Debo reconocer que era bonito ver el ambiente de principios de septiembre en el instituto.
Brillaba un sol tan intenso que hacía casi imprescindible hacer visera con la mano para poder ver.
Y el sol, esa bola de fuego que amenazaba con dejar ciego a quien consiguiera centrar su mirada en él, también transmitía energía, una energía que parecía bañar a todas aquellas personas que caminaban alegremente, que jugaban al fútbol en el centro del patio o que charlaban sentadas en las gradas que había al fondo. Seguramente ninguno de mis compañeros tenía tantos pensamientos
negativos agolpados en la cabeza como yo, pues parecían despreocupados charlando los unos con los otros. Aunque supongo que nunca sabes en qué está pensando alguien hasta que no le conoces realmente. Mientras seguíamos caminando, pude ver a las mismas chicas vulgares con las que había coincidido en clase, las mismas que, sin conocerme, ya me miraron con desprecio y se rieron de mí. A ellas no tenía ningunas ganas de conocerlas, la verdad.
Eso, en aquel momento, acabó por hundirme los ánimos. De hecho, parecía que yo fuera la única oveja negra en todo el instituto a quien el sol no le transmitía una energía desbordante. Al contrario: me sentía perdida, como si sobrara. Comenzó a darme pánico la idea de no encajar en el grupito de Marina. Quizá pueda parecer una tontería, pero, bueno, creo que ha quedado claro que yo siempre le he dado demasiadas vueltas a las cosas. Me rayo incluso con temas que parecen que no tienen ninguna importancia. Soy una profesional en rayarme, de veras.
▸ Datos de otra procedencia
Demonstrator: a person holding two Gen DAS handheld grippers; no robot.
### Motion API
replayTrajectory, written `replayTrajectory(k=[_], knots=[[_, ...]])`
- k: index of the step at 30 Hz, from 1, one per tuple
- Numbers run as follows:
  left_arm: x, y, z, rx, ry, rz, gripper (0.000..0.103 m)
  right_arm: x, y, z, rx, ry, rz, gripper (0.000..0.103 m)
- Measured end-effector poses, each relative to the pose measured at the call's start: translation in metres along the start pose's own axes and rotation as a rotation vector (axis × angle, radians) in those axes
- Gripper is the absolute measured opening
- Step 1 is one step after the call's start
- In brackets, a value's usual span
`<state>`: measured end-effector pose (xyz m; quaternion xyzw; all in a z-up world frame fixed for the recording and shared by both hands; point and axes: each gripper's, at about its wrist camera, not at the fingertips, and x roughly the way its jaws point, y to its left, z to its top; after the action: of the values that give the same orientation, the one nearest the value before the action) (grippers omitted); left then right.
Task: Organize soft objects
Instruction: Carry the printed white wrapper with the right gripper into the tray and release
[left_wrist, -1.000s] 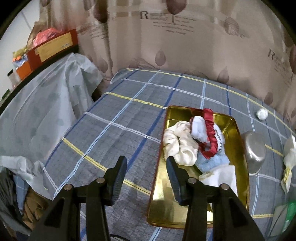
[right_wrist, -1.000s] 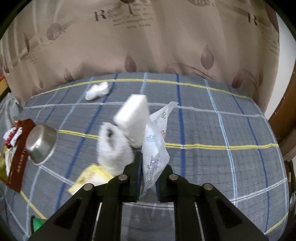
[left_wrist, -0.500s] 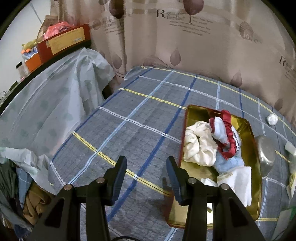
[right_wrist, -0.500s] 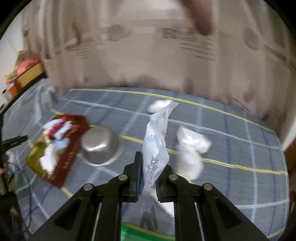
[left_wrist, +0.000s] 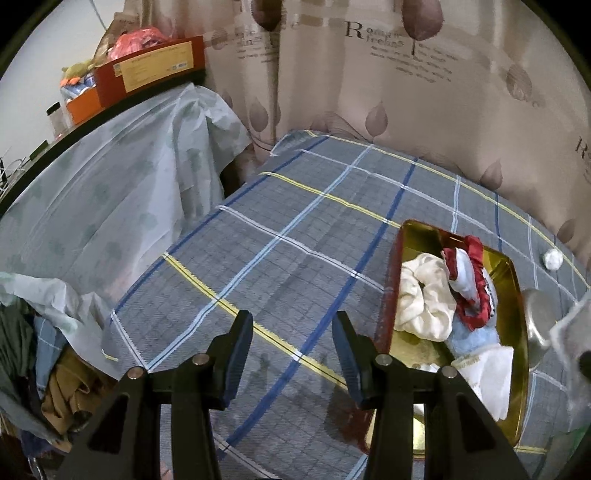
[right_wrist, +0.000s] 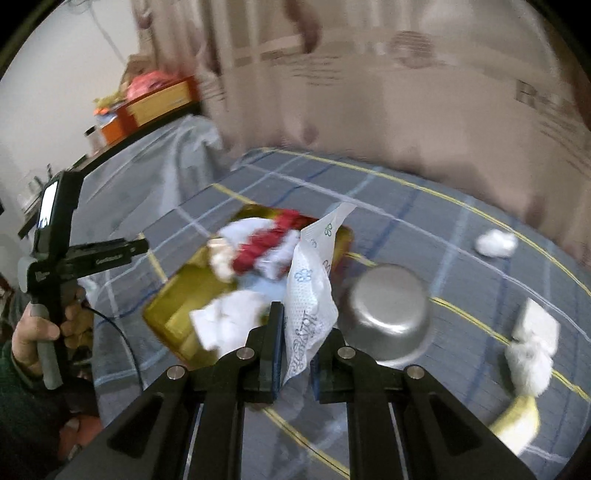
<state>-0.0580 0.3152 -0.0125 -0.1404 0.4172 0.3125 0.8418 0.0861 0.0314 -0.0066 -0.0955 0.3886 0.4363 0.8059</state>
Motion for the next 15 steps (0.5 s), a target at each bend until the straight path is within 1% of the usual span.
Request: replayTrajectory(k=[7, 12, 15], knots=[[0.004, 0.016, 0.002, -0.054, 0.018, 0.001, 0.046, 0.043, 0.046, 0.011, -0.040, 0.042, 0.106, 0.012], [0.004, 0.018, 0.003, -0.067, 0.019, -0.005, 0.046, 0.071, 0.067, 0.016, -0.049, 0.071, 0.174, 0.012], [0.005, 0.018, 0.002, -0.066, 0.023, -0.010, 0.046, 0.084, 0.074, 0.017, -0.063, 0.089, 0.178, 0.012]])
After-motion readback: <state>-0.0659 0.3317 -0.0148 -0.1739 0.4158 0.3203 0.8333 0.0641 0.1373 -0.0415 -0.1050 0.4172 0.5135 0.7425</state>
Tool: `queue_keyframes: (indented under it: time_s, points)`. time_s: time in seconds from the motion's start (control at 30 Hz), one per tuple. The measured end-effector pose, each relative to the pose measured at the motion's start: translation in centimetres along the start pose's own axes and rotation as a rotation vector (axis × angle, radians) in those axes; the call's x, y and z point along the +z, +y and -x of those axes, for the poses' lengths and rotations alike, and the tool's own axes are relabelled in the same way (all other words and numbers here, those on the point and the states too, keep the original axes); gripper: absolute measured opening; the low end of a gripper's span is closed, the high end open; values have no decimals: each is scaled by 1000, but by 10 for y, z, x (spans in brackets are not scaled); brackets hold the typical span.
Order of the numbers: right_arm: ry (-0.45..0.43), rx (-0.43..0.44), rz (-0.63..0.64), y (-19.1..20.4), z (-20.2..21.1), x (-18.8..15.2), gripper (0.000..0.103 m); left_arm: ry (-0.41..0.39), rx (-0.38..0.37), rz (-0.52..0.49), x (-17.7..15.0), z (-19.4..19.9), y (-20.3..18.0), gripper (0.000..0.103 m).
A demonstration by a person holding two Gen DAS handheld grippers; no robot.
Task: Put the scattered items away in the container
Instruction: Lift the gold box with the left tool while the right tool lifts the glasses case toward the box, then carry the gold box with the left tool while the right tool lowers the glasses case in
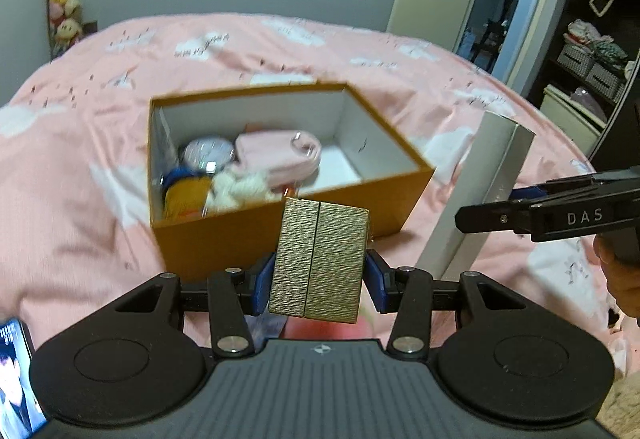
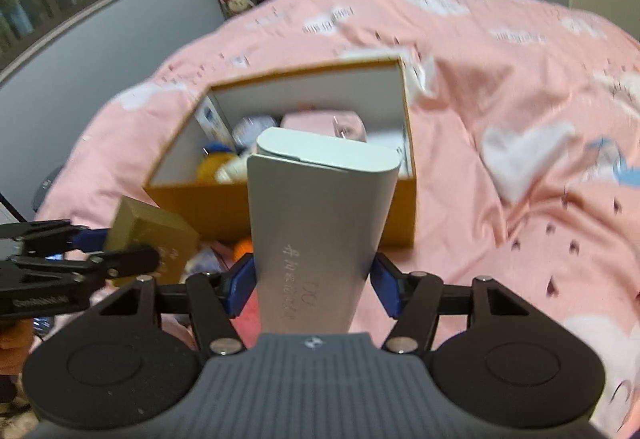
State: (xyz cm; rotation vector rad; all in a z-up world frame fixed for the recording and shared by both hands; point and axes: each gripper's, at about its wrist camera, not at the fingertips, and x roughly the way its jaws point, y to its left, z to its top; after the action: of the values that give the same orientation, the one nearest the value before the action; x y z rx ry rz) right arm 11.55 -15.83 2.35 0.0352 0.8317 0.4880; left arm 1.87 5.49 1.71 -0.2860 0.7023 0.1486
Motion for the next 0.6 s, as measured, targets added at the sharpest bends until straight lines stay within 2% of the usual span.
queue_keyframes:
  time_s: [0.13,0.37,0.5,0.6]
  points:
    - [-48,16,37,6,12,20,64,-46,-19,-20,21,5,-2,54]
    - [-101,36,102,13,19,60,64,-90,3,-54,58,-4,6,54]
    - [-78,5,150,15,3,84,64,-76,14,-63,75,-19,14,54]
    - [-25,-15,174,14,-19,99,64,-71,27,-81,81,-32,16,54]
Pero, en serio, insistí yo -o, más bien, mis propios miedos- en mis pensamientos: «¿Y si no les caía bien a esas chicas?». Marina era la única que me había prestado atención desde que había llegado, incluso había intentado defenderme del bravucón de Matthias, pero si yo no les gustaba a sus amigas... Además, eran unas amigas que debían de ser muy importantes para ella porque, cuando por fin cruzamos el patio, la cara se le iluminó, no por la luz radiante del sol, sino porque volvía a sentirse acompañada de gente que conocía y no de aquella plasta pringada -es decir, yo
- de quien debía de sentir que tenía que hacerse cargo.
Mis miedos siguieron atacando. Me recordaron que, si al final no encajaba con aquellas chicas,
todo se fastidiaría. Entonces solo tendría a Marina. Supongo que ella seguiría estando a mi lado un poco por pena, para no dejarme sola, y yo, por mi parte, tendría que fingir ser como ella, tener los mismos gustos, los mismos pensamientos y codearme con la misma gente para que Marina estuviera contenta.
La verdad era que todos aquellos miedos y aquellas comidas de coco eran agotadores, pero yo me lo había buscado solita. Todo era culpa de mi cabezonería y de mis ganas repentinas de cambiar de aires, aunque aún no era capaz de decir por qué: en mi antiguo instituto no había tenido jamás ningún problema, tenía amigas desde hacía años y todas allí me conocían superbién.
Y también era una estudiante ejemplar. Lo tenía todo. Había tenido una vida perfecta. Y puede que existiera la posibilidad de tener una vida así en el nuevo instituto, aunque lo dudaba. Lo dudaba mucho.
¿Por qué? ¿Por qué decidí cambiar cuando todo me iba bien? Si siempre había sido una persona
a la que no le gustan las cosas nuevas, una persona que en los restaurantes siempre pide lo que ya conoce porque le da miedo probar algo que no le vaya a gustar...
-Espera... -Tan metida estaba en mis pensamientos, para variar, que me llevé un buen susto cuando Marina me detuvo justo antes de girar hacia la izquierda, donde estaba la sección de gradas más alejadas del patio.
-¿Qué ocurre ahora? -Me estaba desquiciando. Tantas dudas, tantos pensamientos negativos...
Quería acabar con el mal trago de conocer a sus amigas cuanto antes.